Second Grade - ELA
1: Community
Unit 1: Communities Around the World
Lesson 7
Work and Money
Activity 2 includes sentences with blanks that students are instructed to complete using one of the words: "with," "without," "someone's help," or "by myself." The student activity page for Working Together explicitly lists "by myself," which is a reflexive pronoun form that students will select and write in the provided sentences.
Unit 3: Plants and Animals
Lesson 9
Comparing Living Things
Activity 1 explicitly instructs the child to "compare himself to the animal using a Venn diagram," which uses the reflexive pronoun "himself." The activities also ask students to write sentences (Option 2 and other pages) about how plants, animals, and humans are the same and different, providing places where pronouns might appear in student writing.
3: Culture
Unit 2: People Around the World
Lesson 9
African Culture
Students are directed to "record his own name above the right circle and draw a picture of himself inside that circle" in the Similarities and Differences activity. The instructions also ask students to "write two differences between himself and the child from Africa," which repeats the reflexive form 'himself' in student-facing tasks. These instances show students encountering and being prompted to refer to themselves using a reflexive pronoun.
Unit 3: Stories Around the World
Lesson 2
Character
The lesson text includes reflexive pronouns in example language such as "remind us of people we know or even ourselves." It also uses "himself/herself" in a speaking prompt: "What would the character say if he/she had to tell someone the most important thing about himself/herself?" Students are asked to pretend to be characters and respond to scenarios, providing opportunities to use pronouns in speech or writing.
Lesson 4
Plot
Students read the story The Ugly Duckling, which contains reflexive pronouns in context (e.g., "When the duckling saw himself mirrored in the water" and "I hardly recognize myself!"). Students also complete reading and retelling activities (summarizing problem, events, solution) that expose them to these pronouns in authentic text.
4: Relationships
Unit 1: Living Things and Their Environment
Lesson 1
Relationships Among Organisms
Students are instructed to list the names of family members "including himself" when completing the Shared Traits chart (Activity 4), which contains the reflexive pronoun "himself." The directions and narration repeatedly address the student in second/third person but include that single reflexive form in an explicit student action (listing family members).
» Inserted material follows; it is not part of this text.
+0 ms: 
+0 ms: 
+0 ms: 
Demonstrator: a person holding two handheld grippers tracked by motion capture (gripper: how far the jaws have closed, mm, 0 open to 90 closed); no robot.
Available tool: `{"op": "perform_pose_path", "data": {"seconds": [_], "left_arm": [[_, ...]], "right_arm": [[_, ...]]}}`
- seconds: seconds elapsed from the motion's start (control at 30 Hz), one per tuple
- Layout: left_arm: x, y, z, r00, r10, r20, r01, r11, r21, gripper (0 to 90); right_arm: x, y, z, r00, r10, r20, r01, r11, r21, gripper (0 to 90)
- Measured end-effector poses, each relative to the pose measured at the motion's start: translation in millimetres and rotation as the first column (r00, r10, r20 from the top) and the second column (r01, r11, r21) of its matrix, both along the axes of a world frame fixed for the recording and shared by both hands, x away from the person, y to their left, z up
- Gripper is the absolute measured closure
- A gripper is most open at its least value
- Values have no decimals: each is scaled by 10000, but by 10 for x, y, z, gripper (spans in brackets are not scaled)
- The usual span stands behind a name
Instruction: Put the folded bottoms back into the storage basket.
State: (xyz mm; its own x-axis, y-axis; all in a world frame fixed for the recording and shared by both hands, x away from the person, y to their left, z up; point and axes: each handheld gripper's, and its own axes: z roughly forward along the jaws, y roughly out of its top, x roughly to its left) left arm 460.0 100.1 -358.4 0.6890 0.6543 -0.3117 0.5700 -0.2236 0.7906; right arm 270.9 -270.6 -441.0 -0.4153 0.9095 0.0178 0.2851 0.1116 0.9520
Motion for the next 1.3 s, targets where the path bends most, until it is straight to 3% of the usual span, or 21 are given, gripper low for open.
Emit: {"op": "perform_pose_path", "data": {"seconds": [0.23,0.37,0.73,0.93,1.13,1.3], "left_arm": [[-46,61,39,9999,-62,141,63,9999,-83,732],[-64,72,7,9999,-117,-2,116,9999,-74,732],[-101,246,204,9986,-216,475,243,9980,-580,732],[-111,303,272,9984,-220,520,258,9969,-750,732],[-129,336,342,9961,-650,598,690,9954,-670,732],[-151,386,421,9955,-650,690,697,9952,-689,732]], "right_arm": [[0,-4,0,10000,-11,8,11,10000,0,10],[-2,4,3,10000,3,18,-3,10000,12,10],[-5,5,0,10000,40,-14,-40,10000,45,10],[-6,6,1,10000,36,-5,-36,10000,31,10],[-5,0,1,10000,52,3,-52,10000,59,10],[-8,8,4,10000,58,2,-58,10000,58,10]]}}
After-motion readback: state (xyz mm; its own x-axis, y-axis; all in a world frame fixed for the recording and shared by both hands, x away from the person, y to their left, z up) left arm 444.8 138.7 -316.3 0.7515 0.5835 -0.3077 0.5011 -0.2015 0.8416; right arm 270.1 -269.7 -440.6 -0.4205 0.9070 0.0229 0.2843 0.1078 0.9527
Unit 2: The Miraculous Journey of Edward Tulane
Lesson 5
Emotions
Students are given a clear definition of reflexive pronouns and the rule that singular forms end in "-self" and plural forms end in "-selves." Students study a mapped list pairing subject pronouns (I, you, he, she, it, we, they) with their reflexive forms (myself, yourself, himself, herself, itself, ourselves, themselves). Students complete multiple fill-in-the-blank sentences using reflexive pronouns and review answers, and they practice orally by saying the reflexive pronoun when prompted with a subject pronoun.
6: Reading
Unit 2: Semester 2
Lesson 1
Compound Words
Students read and decode the compound word "himself" in Activity 2.2 and are asked to name the two words that form it (him / self). The Answer Key and Wrapping Up list and ask students to produce compound words that end with "self" (examples: himself, herself, yourself, myself). The Finding Words in the Text activity also identifies "himself" as one of the compound words found in the book.